= Beginning of Section =

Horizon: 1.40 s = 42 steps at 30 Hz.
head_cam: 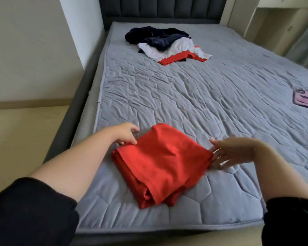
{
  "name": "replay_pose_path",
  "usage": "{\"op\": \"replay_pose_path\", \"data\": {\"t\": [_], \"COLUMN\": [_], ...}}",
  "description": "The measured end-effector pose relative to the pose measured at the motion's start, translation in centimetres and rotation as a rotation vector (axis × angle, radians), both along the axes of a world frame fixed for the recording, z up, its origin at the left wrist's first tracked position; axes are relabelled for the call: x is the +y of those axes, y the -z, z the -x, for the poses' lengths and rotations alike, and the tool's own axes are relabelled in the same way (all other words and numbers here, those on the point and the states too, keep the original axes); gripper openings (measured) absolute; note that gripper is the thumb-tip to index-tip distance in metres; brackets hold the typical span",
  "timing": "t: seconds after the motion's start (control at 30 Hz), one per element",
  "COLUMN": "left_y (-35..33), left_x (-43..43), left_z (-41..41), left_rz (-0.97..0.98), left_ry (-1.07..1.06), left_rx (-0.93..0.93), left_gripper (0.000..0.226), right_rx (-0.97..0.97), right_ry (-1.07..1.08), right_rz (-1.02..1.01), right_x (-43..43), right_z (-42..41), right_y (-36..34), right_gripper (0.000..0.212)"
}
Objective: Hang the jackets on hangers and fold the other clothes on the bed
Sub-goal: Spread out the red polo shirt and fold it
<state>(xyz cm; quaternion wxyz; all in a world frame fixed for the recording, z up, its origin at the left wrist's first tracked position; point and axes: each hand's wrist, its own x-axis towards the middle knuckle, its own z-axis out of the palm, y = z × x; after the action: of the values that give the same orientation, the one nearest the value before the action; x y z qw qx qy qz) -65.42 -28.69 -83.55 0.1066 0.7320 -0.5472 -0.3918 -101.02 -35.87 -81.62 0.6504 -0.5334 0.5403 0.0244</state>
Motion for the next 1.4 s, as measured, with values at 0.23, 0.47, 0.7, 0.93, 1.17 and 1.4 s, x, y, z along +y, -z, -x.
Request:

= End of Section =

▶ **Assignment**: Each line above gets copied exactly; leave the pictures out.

▶ **Answer to this task**:
Horizon: 1.40 s = 42 steps at 30 Hz.
head_cam: 
{
  "name": "replay_pose_path",
  "usage": "{\"op\": \"replay_pose_path\", \"data\": {\"t\": [_], \"COLUMN\": [_], ...}}",
  "description": "The measured end-effector pose relative to the pose measured at the motion's start, translation in centimetres and rotation as a rotation vector (axis × angle, radians), both along the axes of a world frame fixed for the recording, z up, its origin at the left wrist's first tracked position; axes are relabelled for the call: x is the +y of those axes, y the -z, z the -x, for the poses' lengths and rotations alike, and the tool's own axes are relabelled in the same way (all other words and numbers here, those on the point and the states too, keep the original axes); gripper openings (measured) absolute; note that gripper is the thumb-tip to index-tip distance in metres; brackets hold the typical span",
  "timing": "t: seconds after the motion's start (control at 30 Hz), one per element",
  "COLUMN": "left_y (-35..33), left_x (-43..43), left_z (-41..41), left_rz (-0.97..0.98), left_ry (-1.07..1.06), left_rx (-0.93..0.93), left_gripper (0.000..0.226), right_rx (-0.97..0.97), right_ry (-1.07..1.08), right_rz (-1.02..1.01), right_x (-43..43), right_z (-42..41), right_y (-36..34), right_gripper (0.000..0.212)"
}
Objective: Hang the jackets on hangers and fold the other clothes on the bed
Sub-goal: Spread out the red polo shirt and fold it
<state>(xyz cm; quaternion wxyz; all in a world frame fixed for the recording, z up, its origin at the left wrist's first tracked position; point and axes: each hand's wrist, its own x-axis towards the middle knuckle, its own z-axis out of the palm, y = z × x; after the action: of the values that give the same orientation, the one nearest the value before the action; x y z qw qx qy qz) -65.42 -28.69 -83.55 0.1066 0.7320 -0.5472 -0.3918 -101.02 -35.87 -81.62 0.6504 -0.5334 0.5403 0.0244</state>
Motion for the next 1.4 s, as measured, with values at 0.23, 0.47, 0.7, 0.93, 1.17 and 1.4 s, x, y, z along +y, -z, -x.
Request:

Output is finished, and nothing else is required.